The artisanal mining, by bringing hungry people into the forest, even promotes the hunting of endangered species. According to a new study by WCS (Wildlife Conservation Society) poor miners in mining camps hunt chimps and even gorillas “mostly out of necessity in the absence of any alternative protein.”

These are ecological crimes, but the driving force is hunger and desperation.

You can’t simply chase communities away from the forests, says Esther Marijnen, you have to achieve an appreciation of the value of nature through consultation and through providing viable alternative sources of income. “In response to these fights and battles, there must be a dialogue between the different groups and the local leaders,” she says.

White Saviour Complex?

Western, often white-skinned, conservationists must also play a more subtle role, urges Marijnen. In post-colonial Africa, and in DR Congo in particular, it is impossible to paper over the historic scars of racism. The story of black and white does still matter. Therefore if local populations are to feel invested in the protection of their national parks, it is unhelpful if the driving force behind conservation is an overbearing foreigner with white skin.

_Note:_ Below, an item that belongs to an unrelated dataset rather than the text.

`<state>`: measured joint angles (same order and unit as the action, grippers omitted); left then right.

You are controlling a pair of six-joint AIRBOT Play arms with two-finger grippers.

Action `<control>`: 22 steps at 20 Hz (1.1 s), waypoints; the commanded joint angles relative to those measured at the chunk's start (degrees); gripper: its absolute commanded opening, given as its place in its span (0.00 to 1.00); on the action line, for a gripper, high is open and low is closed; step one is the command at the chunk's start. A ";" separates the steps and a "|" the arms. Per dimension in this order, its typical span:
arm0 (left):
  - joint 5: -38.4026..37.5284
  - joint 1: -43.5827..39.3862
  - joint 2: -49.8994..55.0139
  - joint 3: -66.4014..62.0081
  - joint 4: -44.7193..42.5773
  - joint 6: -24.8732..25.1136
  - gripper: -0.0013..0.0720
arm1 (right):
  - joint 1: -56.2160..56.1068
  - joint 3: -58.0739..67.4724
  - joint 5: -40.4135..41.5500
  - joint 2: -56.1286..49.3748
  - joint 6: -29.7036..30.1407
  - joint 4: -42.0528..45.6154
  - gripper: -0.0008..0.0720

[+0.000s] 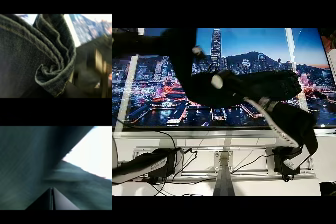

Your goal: Fold the clothes and pants, and hang the long-sleeved shirts on hangers.

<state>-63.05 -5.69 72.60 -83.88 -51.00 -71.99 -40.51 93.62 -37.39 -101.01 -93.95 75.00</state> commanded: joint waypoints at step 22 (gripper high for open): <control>-4.26 10.29 13.29 14.19 0.85 2.34 0.83 | 51.47 0.35 -34.23 7.02 6.62 5.79 0.05</control>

Many conservationists have realized that, Marijnen says, and now play a more background role, concentrating on fundraising in Western capitals but Virunga and other parks are still sometimes plagued by the “White Saviour Complex.”

Lisa Dupuy says it is important to look at a multi-pronged way of getting locals invested in the protection of their local environment and biodiversity. Though it’s impact will never be a miracle cure, eco-tourism can play a role and so can listening to the concerns of local farmers about how to protect their crops from wildlife. Hungry people can’t afford to have their fields trampled on.
“Wildlife conservation, conflict and people’s need for stability; they all meet in those national parks,” says Dupuy: “It’s a complex interaction.”